Am Fam Physician. 2015;91(11):759-760
Author disclosure: No relevant financial affiliations.
Clinical Question
Should colchicine be used to treat acute gout?
Evidence-Based Answer
Low-quality evidence shows that low-dose colchicine (up to 1.8 mg over one hour) is an effective therapy for acute gout. However, it has not been compared with nonsteroidal anti-inflammatory drugs (NSAIDs) or corticosteroids in clinical trials. Concerns include high cost, drug-drug interactions, and potential toxicity. (Strength of Recommendation: B, based on inconsistent or limited-quality patient-oriented evidence.)
Practice Pointers
Colchicine is an alkaloid inhibitor of microtubule formation derived from the meadow saffron or autumn crocus in the Northern Hemisphere. It has been used since ancient times for medicinal purposes. In 2009, after sponsoring a small randomized controlled trial, URL Pharma received exclusive rights to produce colchicine (Colcrys) for gout and the much rarer disease, familial Mediterranean fever. As a result, the price increased 50-fold from about $0.10 to $5.00 per pill.1
This Cochrane review updates a 2006 meta-analysis of a single study of 43 people. A second industry-sponsored study of 185 people was added to the current review. Both were randomized controlled trials. In the more recent study, the authors compared a high-dose colchicine regimen to a low-dose regimen. The high-dose regimens in the two studies—which included a 1- to 1.2-mg loading dose, followed by either 0.6 mg every hour for six hours or 0.5 mg every two hours until therapeutic response or intolerance (i.e., nausea, vomiting, or diarrhea)—caused significantly more adverse effects (number needed to treat to harm = 2). The shorter, low-dose regimen of 1.2 mg, followed by 0.6 mg in one hour (followed by placebo every hour for five hours) was as effective as the higher dosages in the more recent study, but with adverse effects similar to those in the placebo group. Using an outcome of at least 50% pain reduction at 24 to 32 hours with low-dose colchicine vs. placebo, the number needed to treat for the low-dose regimen was five.

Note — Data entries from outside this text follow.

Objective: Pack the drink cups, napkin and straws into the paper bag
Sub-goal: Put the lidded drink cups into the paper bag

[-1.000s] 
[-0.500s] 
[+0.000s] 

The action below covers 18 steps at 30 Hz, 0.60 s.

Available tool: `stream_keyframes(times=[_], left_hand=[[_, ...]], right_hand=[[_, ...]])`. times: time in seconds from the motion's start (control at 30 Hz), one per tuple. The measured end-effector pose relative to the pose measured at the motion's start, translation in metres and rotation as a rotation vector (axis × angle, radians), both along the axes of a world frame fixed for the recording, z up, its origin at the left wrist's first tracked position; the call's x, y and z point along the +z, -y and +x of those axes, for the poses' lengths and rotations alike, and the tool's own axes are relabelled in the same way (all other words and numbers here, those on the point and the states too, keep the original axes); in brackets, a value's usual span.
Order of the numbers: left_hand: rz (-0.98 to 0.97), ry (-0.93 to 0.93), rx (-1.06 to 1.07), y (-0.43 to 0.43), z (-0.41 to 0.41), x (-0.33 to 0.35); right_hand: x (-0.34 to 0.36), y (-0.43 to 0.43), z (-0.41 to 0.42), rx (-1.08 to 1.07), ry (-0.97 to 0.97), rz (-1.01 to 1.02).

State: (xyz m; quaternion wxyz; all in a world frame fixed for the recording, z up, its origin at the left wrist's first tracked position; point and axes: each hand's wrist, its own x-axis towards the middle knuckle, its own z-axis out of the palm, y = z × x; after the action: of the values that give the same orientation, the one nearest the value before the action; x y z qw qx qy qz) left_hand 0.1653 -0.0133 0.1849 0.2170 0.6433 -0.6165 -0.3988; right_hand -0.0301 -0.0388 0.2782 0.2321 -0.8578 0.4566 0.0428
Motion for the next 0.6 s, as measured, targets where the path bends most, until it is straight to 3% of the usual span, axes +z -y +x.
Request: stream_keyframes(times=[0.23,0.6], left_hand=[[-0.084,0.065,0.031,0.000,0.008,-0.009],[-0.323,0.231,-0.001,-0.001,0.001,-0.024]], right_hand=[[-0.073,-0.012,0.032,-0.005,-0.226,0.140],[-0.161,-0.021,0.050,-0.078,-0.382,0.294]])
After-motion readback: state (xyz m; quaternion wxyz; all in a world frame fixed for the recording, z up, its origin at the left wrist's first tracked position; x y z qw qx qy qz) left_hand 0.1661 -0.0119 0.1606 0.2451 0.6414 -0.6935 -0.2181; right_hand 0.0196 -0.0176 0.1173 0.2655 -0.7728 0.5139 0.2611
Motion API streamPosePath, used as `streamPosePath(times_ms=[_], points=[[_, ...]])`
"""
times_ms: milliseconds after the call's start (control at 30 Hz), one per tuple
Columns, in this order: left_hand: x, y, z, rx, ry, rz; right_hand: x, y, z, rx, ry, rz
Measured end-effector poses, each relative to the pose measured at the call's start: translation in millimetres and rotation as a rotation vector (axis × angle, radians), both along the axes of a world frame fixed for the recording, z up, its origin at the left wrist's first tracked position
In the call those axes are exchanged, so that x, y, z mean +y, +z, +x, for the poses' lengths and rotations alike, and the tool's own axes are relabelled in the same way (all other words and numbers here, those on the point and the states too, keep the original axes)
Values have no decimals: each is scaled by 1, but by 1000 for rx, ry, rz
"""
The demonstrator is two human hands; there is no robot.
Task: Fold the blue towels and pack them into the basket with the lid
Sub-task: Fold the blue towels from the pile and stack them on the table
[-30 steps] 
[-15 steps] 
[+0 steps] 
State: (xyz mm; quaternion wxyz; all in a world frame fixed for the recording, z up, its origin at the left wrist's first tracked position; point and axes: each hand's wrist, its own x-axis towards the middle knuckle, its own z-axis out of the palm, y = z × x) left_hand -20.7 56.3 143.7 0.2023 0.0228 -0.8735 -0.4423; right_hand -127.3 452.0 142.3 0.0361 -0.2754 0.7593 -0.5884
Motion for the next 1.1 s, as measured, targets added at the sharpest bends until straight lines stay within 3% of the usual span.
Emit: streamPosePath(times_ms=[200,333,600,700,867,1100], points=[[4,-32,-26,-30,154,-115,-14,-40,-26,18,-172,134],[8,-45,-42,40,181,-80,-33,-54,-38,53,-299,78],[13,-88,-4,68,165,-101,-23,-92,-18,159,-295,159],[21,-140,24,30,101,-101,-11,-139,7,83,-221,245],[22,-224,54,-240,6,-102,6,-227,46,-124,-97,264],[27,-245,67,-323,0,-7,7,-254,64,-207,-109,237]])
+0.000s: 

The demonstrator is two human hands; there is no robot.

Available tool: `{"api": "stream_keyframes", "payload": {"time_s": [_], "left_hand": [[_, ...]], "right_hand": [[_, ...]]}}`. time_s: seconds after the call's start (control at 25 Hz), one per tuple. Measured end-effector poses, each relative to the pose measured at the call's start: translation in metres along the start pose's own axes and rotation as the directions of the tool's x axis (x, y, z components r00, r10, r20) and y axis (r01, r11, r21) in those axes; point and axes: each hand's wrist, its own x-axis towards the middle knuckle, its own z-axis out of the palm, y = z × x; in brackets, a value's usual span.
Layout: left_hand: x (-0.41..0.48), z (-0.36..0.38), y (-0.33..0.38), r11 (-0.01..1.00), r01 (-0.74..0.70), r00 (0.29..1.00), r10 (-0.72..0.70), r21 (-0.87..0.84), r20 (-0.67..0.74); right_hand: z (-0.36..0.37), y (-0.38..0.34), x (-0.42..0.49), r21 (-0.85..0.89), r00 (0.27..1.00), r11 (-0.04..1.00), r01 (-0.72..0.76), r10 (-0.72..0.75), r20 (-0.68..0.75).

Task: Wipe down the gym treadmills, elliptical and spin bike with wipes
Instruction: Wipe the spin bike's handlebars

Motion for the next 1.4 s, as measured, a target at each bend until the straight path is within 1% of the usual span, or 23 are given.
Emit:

No trials compared colchicine with other interventions (e.g., NSAIDs, corticosteroids). Most participants in these two studies were men, and this Cochrane review does not address whether colchicine is beneficial after the first two days of an exacerbation.
The 2012 American College of Rheumatology guidelines for managing gout state that low-dose colchicine is equal to NSAIDs and corticosteroids for treating acute gout.2 For severe acute gout, colchicine may be used with NSAIDs or corticosteroids. The guidelines call for at least six months of anti-inflammatory prophylaxis while starting urate-lowering therapy to prevent gout flare-ups, and slightly favor colchicine in a dosage of 0.6 mg once to twice daily in this regard.
The dose of colchicine should be reduced for patients with severe renal or hepatic disease. There is a 1% risk of reversible axonal neuromyopathy in patients taking colchicine; colchicine can cause rhabdomyolysis when used with statins or clarithromycin (Biaxin); and colchicine has multiple drug-drug interactions with cytochrome P3A4 inhibitors, including certain antiviral agents, antifungal agents, calcium channel blockers, and grapefruit.3,4 Comparative studies among the different treatments for acute gout and for flare-up prophylaxis are needed.